When is a Tourist Office not a Tourist Office?
When it comes to the public image of the tourism industry in Thailand, you would think that anyone working in that sector would do their best to leave a good impression with tourists. After all, it is their future. No tourists coming to Thailand means no more work for them. So, imagine the surprise of Kevin Parratt when he was treated like this at a “Tourist Information” office at Hua Lamphong train station. According to a post on his Facebook page (see here), he was in Bangkok recently to meet some friends and wanted to to get a map for the BTS and MRT mass transit system in the city.
From the concourse of the station he could see a sign on the 2nd floor that clearly said “Tourist Information”. So far so good.
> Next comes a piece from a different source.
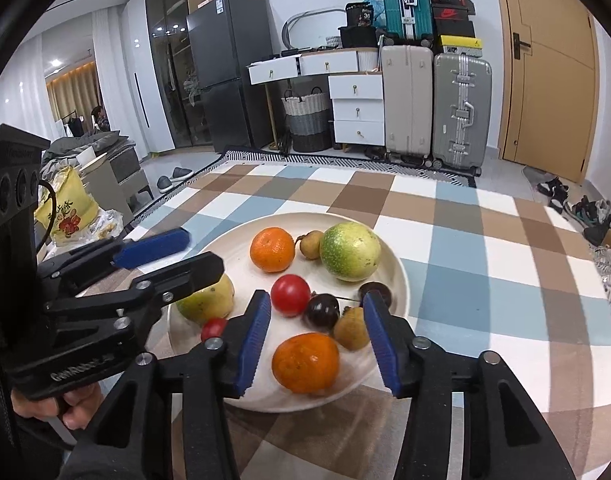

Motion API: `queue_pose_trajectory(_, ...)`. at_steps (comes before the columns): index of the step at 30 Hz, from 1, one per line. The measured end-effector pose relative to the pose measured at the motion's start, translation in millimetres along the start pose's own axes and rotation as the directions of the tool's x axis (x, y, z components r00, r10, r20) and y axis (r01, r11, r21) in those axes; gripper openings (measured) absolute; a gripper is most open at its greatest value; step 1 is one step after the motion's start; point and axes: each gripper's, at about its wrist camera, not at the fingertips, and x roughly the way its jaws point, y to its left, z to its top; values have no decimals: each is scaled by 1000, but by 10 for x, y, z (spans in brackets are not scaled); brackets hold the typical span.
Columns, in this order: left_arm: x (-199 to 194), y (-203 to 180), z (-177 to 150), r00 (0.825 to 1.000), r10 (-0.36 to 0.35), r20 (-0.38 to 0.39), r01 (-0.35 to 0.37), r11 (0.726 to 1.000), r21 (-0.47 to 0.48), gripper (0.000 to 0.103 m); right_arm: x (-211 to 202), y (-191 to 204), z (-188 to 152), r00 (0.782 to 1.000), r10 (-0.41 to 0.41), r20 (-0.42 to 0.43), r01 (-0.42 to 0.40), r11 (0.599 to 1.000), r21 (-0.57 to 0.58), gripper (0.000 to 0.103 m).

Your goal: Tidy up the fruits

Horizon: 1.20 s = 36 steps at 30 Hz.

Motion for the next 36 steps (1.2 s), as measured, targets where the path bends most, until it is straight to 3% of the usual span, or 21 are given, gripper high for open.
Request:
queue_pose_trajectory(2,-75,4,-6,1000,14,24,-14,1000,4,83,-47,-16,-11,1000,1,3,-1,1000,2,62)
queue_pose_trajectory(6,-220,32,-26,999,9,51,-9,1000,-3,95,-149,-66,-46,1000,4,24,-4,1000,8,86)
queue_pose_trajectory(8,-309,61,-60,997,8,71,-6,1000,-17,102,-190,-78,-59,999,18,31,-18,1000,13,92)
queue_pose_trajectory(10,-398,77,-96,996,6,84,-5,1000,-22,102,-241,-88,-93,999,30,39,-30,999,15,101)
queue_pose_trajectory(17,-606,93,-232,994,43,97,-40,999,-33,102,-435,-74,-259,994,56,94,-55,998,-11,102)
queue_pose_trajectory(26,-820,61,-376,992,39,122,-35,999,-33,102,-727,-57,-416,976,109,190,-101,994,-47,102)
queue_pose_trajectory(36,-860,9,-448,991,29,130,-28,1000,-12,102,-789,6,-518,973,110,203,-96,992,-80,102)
When he arrived at the information center he could see that everyone was busy on their mobiles phones or playing on Facebook. He apparently tried to ask for a map but they weren’t interested in helping him. They suggested he buy one from next door. He said he had that one already and that it wasn’t that good. He asked if they had a free map. That is when the owner of the shop started getting angry with him. She swore at him for wasting her time and told him to leave. So much for the famous Thai Smile and their kind hospitality.
This is a picture that he took of the front of the shop. As you can see, the name of the shop looks like it is “Tourist Information”. The red signs on either side are advertisements for some medicine. However, if you look closely at the window you can just make out the letters “SK”. This is most likely the actual name of the shop. This is NOT a tourist information center. It is a travel agency. They are only interested in selling you tickets and tours. They are not interested in giving you information and definitely don’t want to give you any free maps. To be clear, this has nothing to do with the Tourism Authority of Thailand (TAT) or the Bangkok Tourism Office. Many of these shops also used to have the logo for TAT on the window but they were threatened with legal action if they continued to do so without permission.
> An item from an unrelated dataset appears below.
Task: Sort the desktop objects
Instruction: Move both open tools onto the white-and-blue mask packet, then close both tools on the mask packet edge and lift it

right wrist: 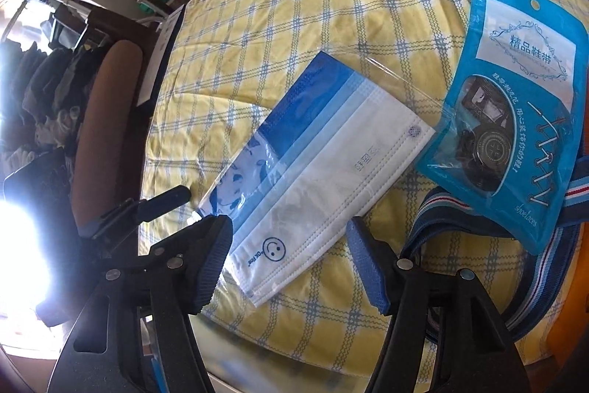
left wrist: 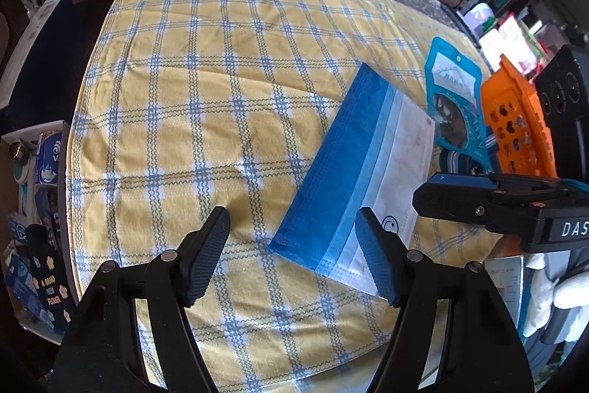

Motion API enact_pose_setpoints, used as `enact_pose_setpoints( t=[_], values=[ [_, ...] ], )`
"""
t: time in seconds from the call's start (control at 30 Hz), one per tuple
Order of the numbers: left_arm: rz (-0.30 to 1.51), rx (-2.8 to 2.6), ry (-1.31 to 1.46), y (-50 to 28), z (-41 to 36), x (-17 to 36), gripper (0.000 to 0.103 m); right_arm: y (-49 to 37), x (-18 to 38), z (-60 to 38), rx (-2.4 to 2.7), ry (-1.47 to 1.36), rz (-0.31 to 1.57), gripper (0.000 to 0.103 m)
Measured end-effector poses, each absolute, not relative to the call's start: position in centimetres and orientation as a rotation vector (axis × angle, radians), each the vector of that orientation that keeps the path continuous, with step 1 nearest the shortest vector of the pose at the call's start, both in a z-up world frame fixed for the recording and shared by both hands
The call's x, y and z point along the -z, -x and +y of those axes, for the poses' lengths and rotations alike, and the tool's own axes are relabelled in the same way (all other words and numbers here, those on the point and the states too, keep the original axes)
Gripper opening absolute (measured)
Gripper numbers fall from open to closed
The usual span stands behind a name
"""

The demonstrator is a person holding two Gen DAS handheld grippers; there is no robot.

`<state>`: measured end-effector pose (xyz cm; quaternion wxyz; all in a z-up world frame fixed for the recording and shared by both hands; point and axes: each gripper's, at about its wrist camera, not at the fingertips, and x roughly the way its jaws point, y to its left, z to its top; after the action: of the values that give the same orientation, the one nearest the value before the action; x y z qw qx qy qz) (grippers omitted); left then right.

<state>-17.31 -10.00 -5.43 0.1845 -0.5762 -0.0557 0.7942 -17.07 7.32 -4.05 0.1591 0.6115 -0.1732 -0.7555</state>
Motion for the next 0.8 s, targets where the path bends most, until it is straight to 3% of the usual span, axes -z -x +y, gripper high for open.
enact_pose_setpoints(
  t=[0.3, 0.57, 0.63, 0.67, 0.73, 0.8],
  values=[
    [-0.12, -2.182, 1.62, 16.7, -8.7, 5.5, 0.067, 17.0, 4.8, 7.6, 2.157, -1.77, -0.509, 0.066],
    [-0.236, -2.09, 1.605, 16.4, -8.3, 5.4, 0.067, 18.0, 4.0, 6.4, 2.165, -1.716, -0.55, 0.068],
    [-0.239, -2.087, 1.605, 16.4, -8.2, 5.5, 0.06, 18.1, 4.1, 6.2, 2.162, -1.717, -0.55, 0.064],
    [-0.243, -2.084, 1.605, 16.4, -8.2, 5.5, 0.056, 18.1, 4.2, 6.2, 2.156, -1.713, -0.561, 0.054],
    [-0.254, -2.078, 1.605, 16.5, -8.3, 5.6, 0.045, 18.2, 4.6, 6.1, 2.133, -1.716, -0.59, 0.044],
    [-0.267, -2.072, 1.61, 16.5, -8.4, 5.7, 0.038, 18.2, 4.8, 6.0, 2.1, -1.709, -0.631, 0.041]
  ],
)
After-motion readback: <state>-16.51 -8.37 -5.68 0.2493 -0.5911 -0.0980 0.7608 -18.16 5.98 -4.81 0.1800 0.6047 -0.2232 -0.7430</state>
The sad moral of the story is, if you see a shop like this in Thailand at a tourist destination or a transport hub, don’t expect to get any help for free. But if you do get hassled like this for no reason then please do help others by reporting them. I know local police won’t help as there isn’t anything illegal going on here with the sign. And as far as I know there is no law against swearing at your customers and giving them the finger. But, in this digital age we are armed with the power of social media. We can now use Facebook and blogs such as this one to spread the message to warn other people to stay away from so-called “Tourist Information” centers like this one. What about you, have you ever had any bad experience like this with people working in the tourism sector?
13 thoughts on “When is a Tourist Office not a Tourist Office?”
They know there will always be a steady supply of clueless tourists and that’s why they think they can get away with this behaviour. I’m seeing this attitude more and more in Thailand.I would love to see these photos go around facebook so they can be avoided.
I agree with KristoferA: some details must be missing (i.e. what was actually said to elicit that reaction from the Thais). Bangkok is all about money – kind heartedness has become a rarity. Better to just walk away from them and forget it. They know another customer will come along soon. Meanwhile they go back to playing Facebook. Mai pen rai.
What about the similar “tourist information” sign outside the train station, on the left, as you walk in from the metro station? I was there last night and I think it was a similar font and colour, but not 100% sure.
I guess by now I have a fierce enough look so touts don’t approach me, if they do, I have sufficient Thai to give them a verbal finger…
think I will organise my trip here before i get there…
I bought tickets in that place a few times – combined Train + Bus tickets from Bangkok to Laos for example. Don’t remember the prices unfortunately co can not say If they were ok. But I’m sure that I was pointed to this place by a tout operating on the ground floor of the station.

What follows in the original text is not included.